Only one stretch of the material below is wanted: everything from the line containing "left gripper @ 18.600" down to the line containing "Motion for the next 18", both ends included. Repeat it exactly and skip the pictures.

-------

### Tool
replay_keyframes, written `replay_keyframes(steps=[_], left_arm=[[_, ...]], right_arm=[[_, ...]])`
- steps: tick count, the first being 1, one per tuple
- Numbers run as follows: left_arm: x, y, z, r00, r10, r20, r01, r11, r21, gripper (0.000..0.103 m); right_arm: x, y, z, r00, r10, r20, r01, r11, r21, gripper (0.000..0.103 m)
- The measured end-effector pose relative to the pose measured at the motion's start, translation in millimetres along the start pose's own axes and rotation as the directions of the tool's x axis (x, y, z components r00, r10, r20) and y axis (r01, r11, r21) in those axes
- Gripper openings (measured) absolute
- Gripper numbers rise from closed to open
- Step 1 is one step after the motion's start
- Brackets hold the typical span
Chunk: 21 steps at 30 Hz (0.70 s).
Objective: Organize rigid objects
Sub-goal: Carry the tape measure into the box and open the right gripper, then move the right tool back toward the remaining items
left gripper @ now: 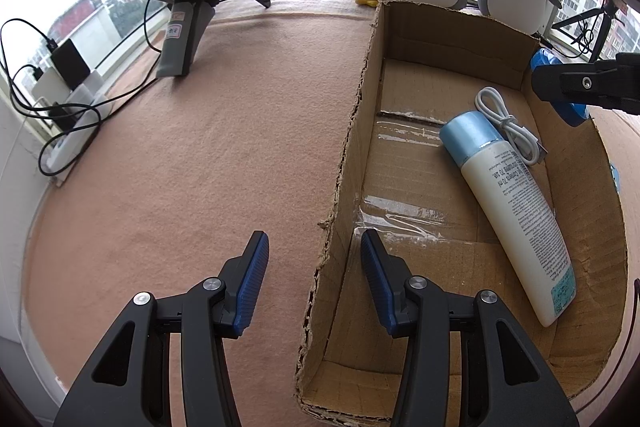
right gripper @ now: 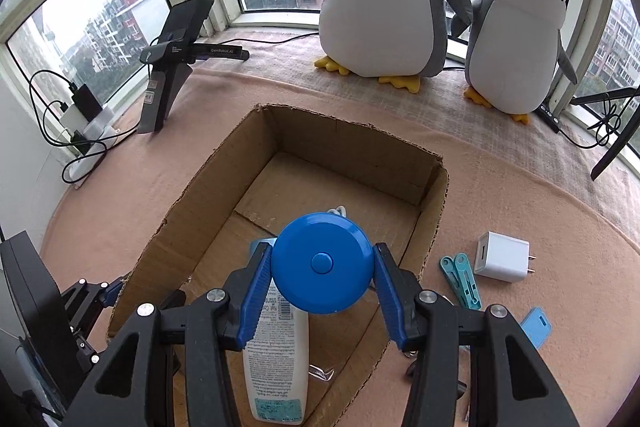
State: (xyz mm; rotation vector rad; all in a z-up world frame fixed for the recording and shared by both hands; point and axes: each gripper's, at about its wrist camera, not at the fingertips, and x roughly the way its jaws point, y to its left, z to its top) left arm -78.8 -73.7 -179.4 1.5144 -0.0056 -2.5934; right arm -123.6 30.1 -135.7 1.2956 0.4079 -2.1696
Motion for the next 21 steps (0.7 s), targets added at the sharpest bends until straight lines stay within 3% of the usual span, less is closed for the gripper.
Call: replay_keyframes(steps=[5, 7, 10, 21], left_arm=[[0, 0, 0, 1.000, 0.001, 0.000, -0.001, 1.000, 0.000, 0.047], [0, 0, 0, 1.000, 0.000, 0.000, 0.000, 1.000, 0.000, 0.047], [0, 1, 0, 1.000, 0.000, 0.000, 0.000, 1.000, 0.000, 0.047], [0, 1, 0, 1.000, 0.000, 0.001, 0.000, 1.000, 0.000, 0.047]], right_arm=[[2, 1, -1, 1.000, -0.006, -0.003, 0.006, 1.000, -0.012, 0.048], [0, 2, 0, 1.000, -0.011, 0.009, 0.011, 1.000, -0.019, 0.059], [-4, 3, 1, 1.000, -0.013, 0.024, 0.014, 1.000, -0.021, 0.066], [-8, -1, 2, 1.000, -0.016, 0.026, 0.016, 1.000, -0.018, 0.067]])
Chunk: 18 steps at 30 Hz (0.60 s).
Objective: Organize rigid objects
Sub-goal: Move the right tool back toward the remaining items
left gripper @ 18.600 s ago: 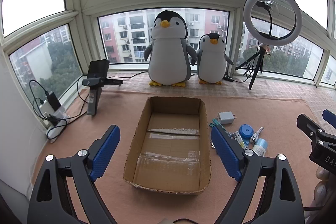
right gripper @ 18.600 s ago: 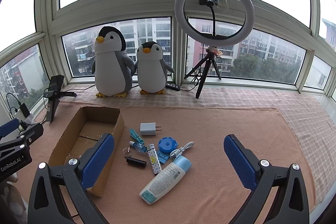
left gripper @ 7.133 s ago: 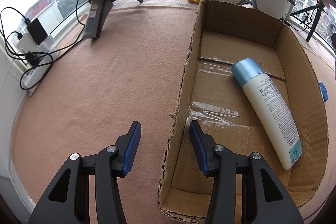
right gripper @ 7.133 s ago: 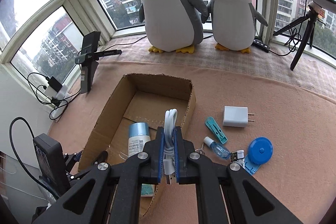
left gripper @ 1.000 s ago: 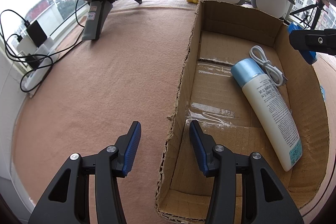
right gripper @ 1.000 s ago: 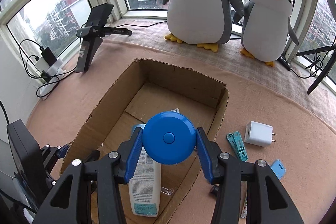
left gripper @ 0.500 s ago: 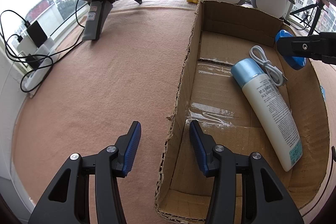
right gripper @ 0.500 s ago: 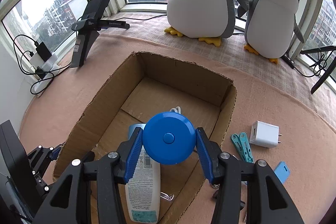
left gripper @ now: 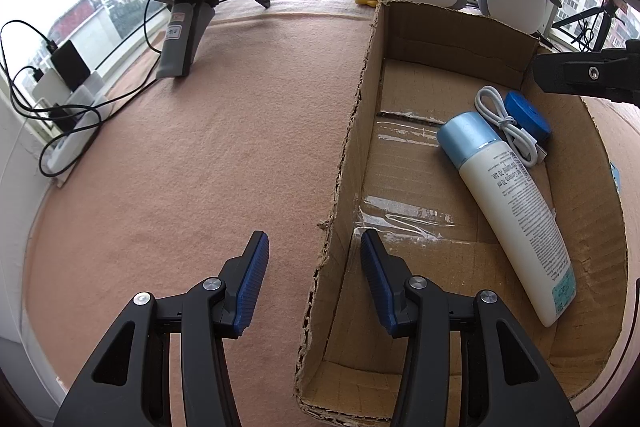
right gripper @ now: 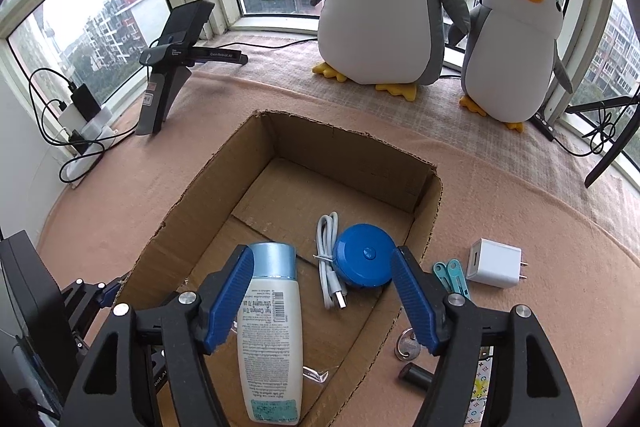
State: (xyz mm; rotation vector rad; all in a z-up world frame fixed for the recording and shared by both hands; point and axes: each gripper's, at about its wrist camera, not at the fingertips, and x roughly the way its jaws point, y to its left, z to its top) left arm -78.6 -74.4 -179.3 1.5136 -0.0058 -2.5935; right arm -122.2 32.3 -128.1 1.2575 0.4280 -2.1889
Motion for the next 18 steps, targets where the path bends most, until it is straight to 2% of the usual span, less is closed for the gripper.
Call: replay_keyframes(steps=[9, 18], left_arm=[[0, 0, 0, 1.000, 0.001, 0.000, -0.001, 1.000, 0.000, 0.047], [0, 0, 0, 1.000, 0.002, 0.000, -0.002, 1.000, 0.001, 0.047]], right_arm=[[-7, -18, -4, 1.000, -0.010, 0.001, 0.010, 1.000, 0.023, 0.067], [-22, -55, -18, 1.000, -0.008, -0.009, 0.009, 0.997, 0.083, 0.067]])
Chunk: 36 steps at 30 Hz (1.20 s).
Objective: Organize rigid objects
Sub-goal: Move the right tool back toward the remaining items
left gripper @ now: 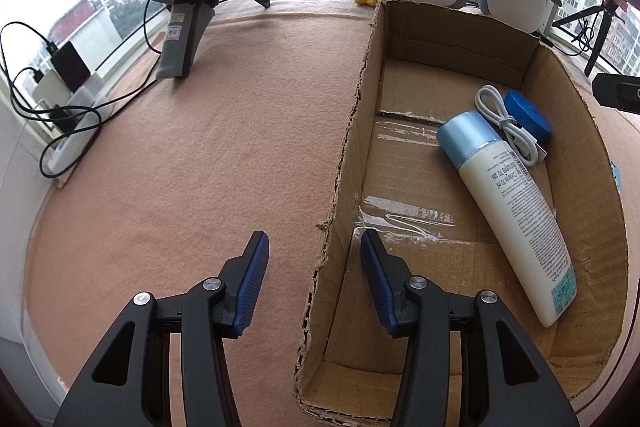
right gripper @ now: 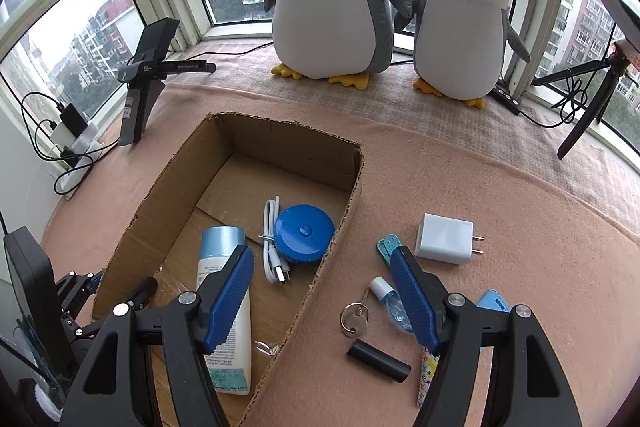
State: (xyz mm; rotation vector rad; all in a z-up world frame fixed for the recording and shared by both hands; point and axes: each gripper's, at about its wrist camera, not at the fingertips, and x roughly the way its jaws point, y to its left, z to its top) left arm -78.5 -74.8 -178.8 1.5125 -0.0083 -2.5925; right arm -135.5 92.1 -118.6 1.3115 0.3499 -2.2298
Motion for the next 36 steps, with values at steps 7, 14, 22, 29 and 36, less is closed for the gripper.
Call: replay_keyframes(steps=[7, 14, 22, 29, 36], left_arm=[[0, 0, 0, 1.000, 0.000, 0.000, 0.000, 1.000, 0.000, 0.047], [0, 0, 0, 1.000, 0.002, 0.001, -0.002, 1.000, 0.001, 0.047], [0, 0, 0, 1.000, 0.002, 0.000, -0.002, 1.000, 0.001, 0.047], [0, 0, 0, 1.000, 0.003, 0.000, -0.003, 1.000, 0.001, 0.047], [1, 1, 1, 1.000, 0.000, 0.000, 0.000, 1.000, -0.001, 0.047]], right_arm=[[-14, -48, -17, 1.000, -0.011, -0.021, 0.013, 0.997, 0.079, 0.067], [-21, -91, -33, 0.999, -0.034, -0.039, 0.039, 0.989, 0.140, 0.067], [-15, -95, -52, 0.996, -0.046, -0.079, 0.054, 0.994, 0.094, 0.047], [-1, -76, -70, 0.988, -0.082, -0.128, 0.077, 0.996, -0.042, 0.035], [12, -69, -75, 0.982, -0.106, -0.157, 0.090, 0.991, -0.101, 0.027]])
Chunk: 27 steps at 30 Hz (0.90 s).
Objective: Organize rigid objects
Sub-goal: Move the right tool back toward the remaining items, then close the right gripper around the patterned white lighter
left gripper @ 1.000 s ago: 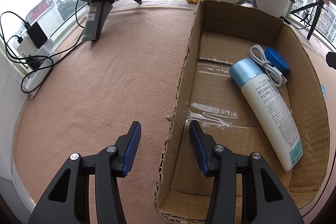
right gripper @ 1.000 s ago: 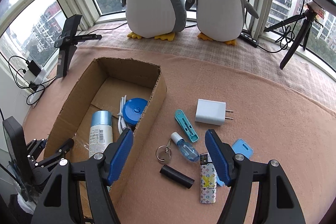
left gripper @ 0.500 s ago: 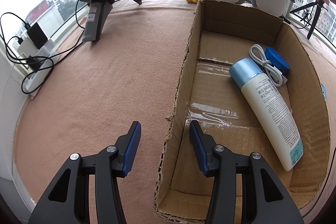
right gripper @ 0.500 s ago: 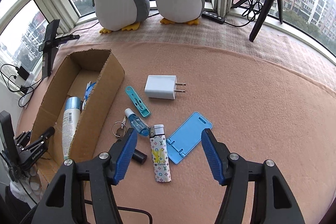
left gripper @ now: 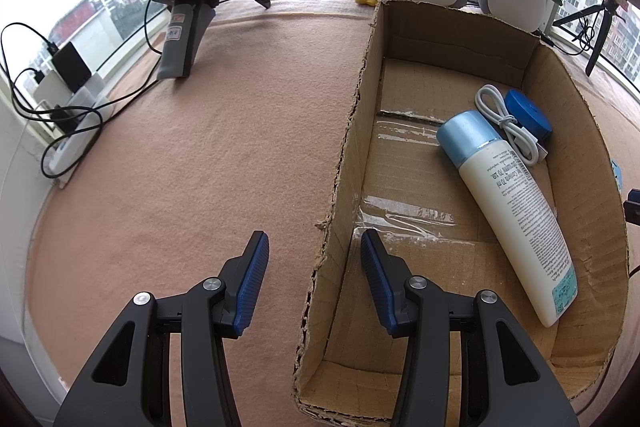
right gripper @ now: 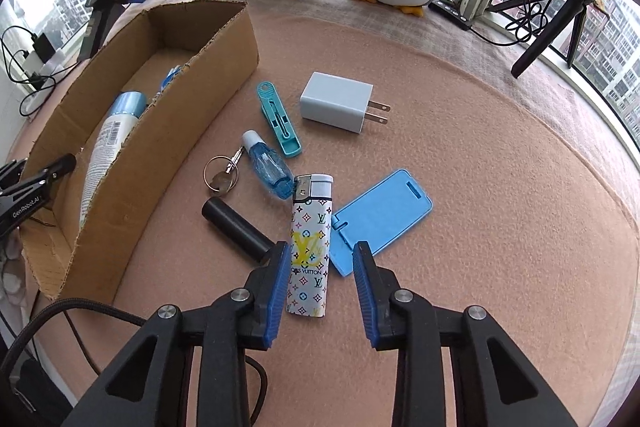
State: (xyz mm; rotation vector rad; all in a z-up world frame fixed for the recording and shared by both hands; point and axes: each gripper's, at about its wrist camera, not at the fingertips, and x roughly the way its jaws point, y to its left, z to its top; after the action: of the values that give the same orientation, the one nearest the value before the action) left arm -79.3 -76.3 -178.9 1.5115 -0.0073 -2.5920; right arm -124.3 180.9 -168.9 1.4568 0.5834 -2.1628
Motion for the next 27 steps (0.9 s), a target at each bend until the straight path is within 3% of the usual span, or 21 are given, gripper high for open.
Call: replay_keyframes(steps=[6, 19, 27], left_arm=[[0, 1, 0, 1.000, -0.001, 0.000, 0.001, 1.000, 0.000, 0.047], [0, 0, 0, 1.000, 0.000, 0.000, 0.000, 1.000, -0.001, 0.047], [0, -1, 0, 1.000, 0.000, 0.000, 0.000, 1.000, 0.000, 0.047]], right_arm=[[8, 2, 2, 1.000, 0.007, -0.014, -0.007, 1.000, -0.026, 0.027], [10, 17, 5, 0.999, 0.028, -0.017, -0.029, 0.997, -0.076, 0.015], [13, 24, 6, 0.999, 0.031, -0.023, -0.033, 0.994, -0.102, 0.015]])
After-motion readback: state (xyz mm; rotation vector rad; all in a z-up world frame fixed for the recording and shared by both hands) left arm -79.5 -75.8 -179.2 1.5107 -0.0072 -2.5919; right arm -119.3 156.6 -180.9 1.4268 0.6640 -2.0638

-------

▶ _Output of the task_:
left gripper @ 18.600 s ago: 
right gripper @ 18.600 s ago: 
left gripper @ 7.133 s ago: 
right gripper @ 7.133 s ago: 
left gripper @ 1.000 s ago: 
right gripper @ 1.000 s ago: 
left gripper @ 0.500 s ago: 
right gripper @ 0.500 s ago: 
left gripper @ now: 
right gripper @ now: 
State: (xyz mm; rotation vector rad; all in a z-up world frame fixed for the recording and shared by both hands; point and axes: each gripper's, at about its wrist camera, not at the fingertips, and x roughly the way its jaws point, y to its left, z to its top) left arm -78.6 -74.4 -179.3 1.5136 -0.0058 -2.5935; right arm -122.2 32.3 -128.1 1.2575 0.4280 -2.1889
Motion for the next 18 steps, targets where the path bends most, until it is straight to 2% of the usual span, less is closed for the gripper.

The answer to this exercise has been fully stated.